NCI-PID v2.0 is an updated version of the Pathway Interaction Database (PID) (Schaefer et al. 2009). The PID was created in a collaboration between the US National Cancer Institute and Nature Publishing Group in 2009 and was last updated in 2012. As the maintainers of this popular resource, we are now augmenting the original pathways with machine-generated relationships on an ongoing basis, capturing the latest, up-to-date information. These relationships are assembled using the INDRA system (Gyori et al. 2017) and are annotated with links to detailed summaries of supporting literature evidence, including the specific supporting text. INDRA is described in detail in the INDRA GO analysis section below.

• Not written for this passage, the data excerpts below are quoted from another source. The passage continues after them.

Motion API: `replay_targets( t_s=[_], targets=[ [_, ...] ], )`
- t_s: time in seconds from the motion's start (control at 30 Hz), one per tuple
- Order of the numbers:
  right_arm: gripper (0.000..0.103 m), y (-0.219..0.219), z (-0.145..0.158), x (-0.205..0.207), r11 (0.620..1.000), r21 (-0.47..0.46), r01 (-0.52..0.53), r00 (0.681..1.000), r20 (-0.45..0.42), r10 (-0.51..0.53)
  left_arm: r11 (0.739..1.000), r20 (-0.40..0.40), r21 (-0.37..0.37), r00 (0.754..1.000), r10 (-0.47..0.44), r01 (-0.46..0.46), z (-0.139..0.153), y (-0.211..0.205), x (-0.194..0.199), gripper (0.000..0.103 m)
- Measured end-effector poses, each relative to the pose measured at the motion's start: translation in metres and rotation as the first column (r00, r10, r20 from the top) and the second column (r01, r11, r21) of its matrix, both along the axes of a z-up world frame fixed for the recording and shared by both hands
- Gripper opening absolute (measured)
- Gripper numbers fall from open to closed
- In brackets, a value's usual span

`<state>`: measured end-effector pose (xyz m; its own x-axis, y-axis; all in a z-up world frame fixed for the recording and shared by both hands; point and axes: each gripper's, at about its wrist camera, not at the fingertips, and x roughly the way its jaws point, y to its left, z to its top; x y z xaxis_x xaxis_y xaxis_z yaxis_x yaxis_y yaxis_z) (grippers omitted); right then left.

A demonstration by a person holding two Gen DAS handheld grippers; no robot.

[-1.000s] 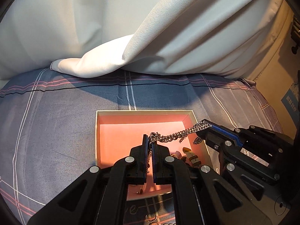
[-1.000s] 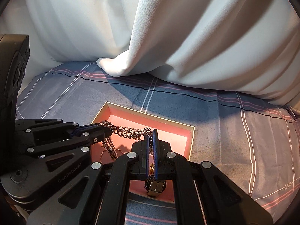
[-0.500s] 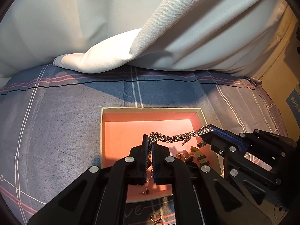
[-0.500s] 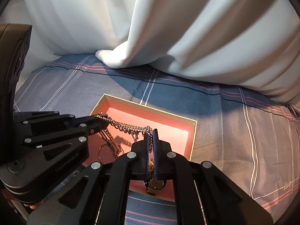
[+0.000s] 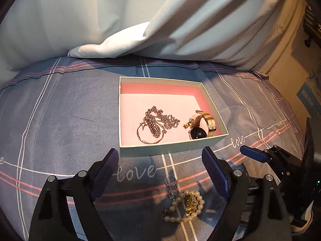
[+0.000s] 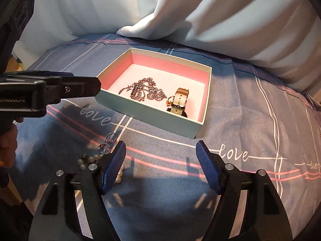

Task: Organize jewelry
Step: 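Withdraw both grippers toward the pearl bracelet, then lower the right gripper onto the pearl bracelet and close it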

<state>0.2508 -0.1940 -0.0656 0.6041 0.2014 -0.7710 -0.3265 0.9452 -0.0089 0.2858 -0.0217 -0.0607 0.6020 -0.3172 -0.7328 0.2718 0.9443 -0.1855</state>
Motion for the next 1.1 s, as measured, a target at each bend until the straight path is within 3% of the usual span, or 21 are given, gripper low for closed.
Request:
replay_targets(
  t_s=[0.17, 0.33, 0.43, 0.53, 0.67, 0.77, 0.83, 0.87, 0.9, 1.1],
  targets=[
    [0.072, 0.011, -0.020, -0.028, 0.997, 0.059, -0.048, 0.998, -0.038, 0.050, 1.000, -0.027, 0.015, 0.999, 0.019, -0.018, -0.029, 0.009, -0.026, 0.087],
    [0.072, 0.033, -0.038, -0.049, 0.992, 0.060, -0.113, 0.992, -0.040, 0.115, 0.999, -0.057, 0.033, 0.997, 0.046, -0.044, -0.053, 0.022, -0.043, 0.087],
    [0.072, 0.043, -0.044, -0.056, 0.988, 0.056, -0.144, 0.989, -0.031, 0.145, 0.999, -0.058, 0.047, 0.998, 0.014, -0.011, -0.061, 0.022, -0.052, 0.088],
    [0.072, 0.041, -0.041, -0.056, 0.989, 0.082, -0.119, 0.993, 0.004, 0.120, 0.995, -0.031, 0.094, 0.999, 0.039, -0.036, -0.064, 0.026, -0.060, 0.088],
    [0.073, 0.044, -0.046, -0.042, 0.988, 0.086, -0.131, 0.990, -0.040, 0.135, 0.995, -0.048, 0.093, 0.998, 0.039, -0.035, -0.066, 0.032, -0.058, 0.088],
    [0.080, 0.053, -0.049, -0.031, 0.985, 0.075, -0.154, 0.987, -0.044, 0.157, 0.995, -0.050, 0.089, 0.998, 0.045, -0.040, -0.067, 0.033, -0.055, 0.088],
    [0.071, 0.058, -0.049, -0.028, 0.982, 0.061, -0.178, 0.983, -0.030, 0.180, 0.996, -0.052, 0.084, 0.998, 0.044, -0.040, -0.066, 0.033, -0.053, 0.088],
    [0.051, 0.058, -0.048, -0.027, 0.981, 0.061, -0.186, 0.982, -0.018, 0.187, 0.996, -0.054, 0.078, 0.997, 0.050, -0.046, -0.066, 0.034, -0.053, 0.088],
    [0.043, 0.057, -0.046, -0.026, 0.979, 0.075, -0.188, 0.982, -0.018, 0.190, 0.997, -0.057, 0.067, 0.997, 0.053, -0.050, -0.066, 0.036, -0.053, 0.088],
    [0.041, 0.037, -0.031, -0.031, 0.983, 0.137, -0.122, 0.991, 0.063, 0.114, 0.997, -0.060, 0.048, 0.996, 0.064, -0.062, -0.065, 0.039, -0.052, 0.088]
  ],
)
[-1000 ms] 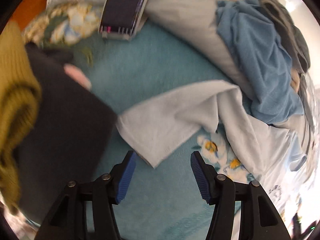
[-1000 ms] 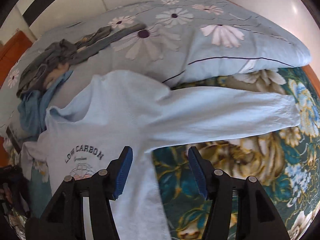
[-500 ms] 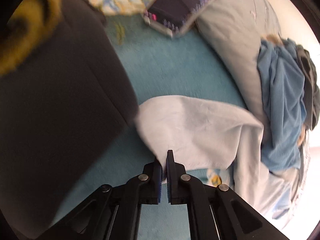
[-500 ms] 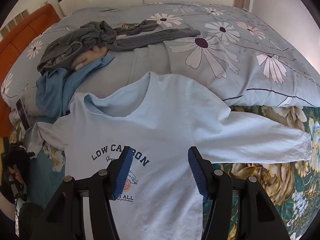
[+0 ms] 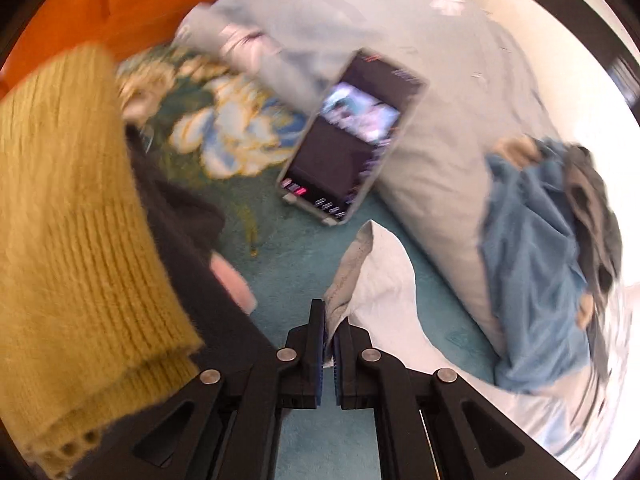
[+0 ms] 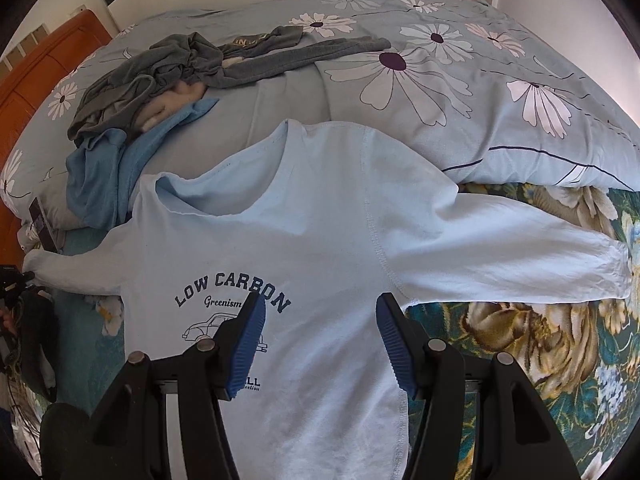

All protein node names are normalized to official gene symbols, but each pathway preserves the semantics and curation approaches intended by the authors. For example, the WikiPathways models retain their diagram format and heterogeneous visual styling features as expected from a community-curated resource, while the SIGNOR pathways keep their causal evidence edge annotations.

Pathway figures. Drawing on the Pathway Figure OCR open science project (Hanspers et al. 2020), NDEx IQuery includes a collection of 32263 gene sets defined by published pathway figures. Using machine learning, they first identified 80000 pathway figures in PMC-indexed articles between 1995 and 2021 and then used optical character recognition (OCR) and named entity recognition (NER) to identify genes, proteins, chemicals, and diseases mentioned in each figure. Altogether, 1.5 million genes (14253 unique genes) were identified in published network and pathway figures, representing more breadth and depth of content than a typical pathway database. The resulting machine-readable gene sets offer a novel means of analyzing published pathway models. The collection is limited to gene sets containing six or more genes to optimize for query similarity, enrichment, and overlap. Each set is represented as an edgeless network and is presented along with the original figure and parent article citation. In NDEx IQuery, this corpus enables users to find pathways specific to individual articles, providing detailed biological and experimental context for interpreting their query results (Fig. 1). Moreover, genes and processes that are not well represented in public curated collections may be found in published pathway figures reflecting recent findings or less-studied topics.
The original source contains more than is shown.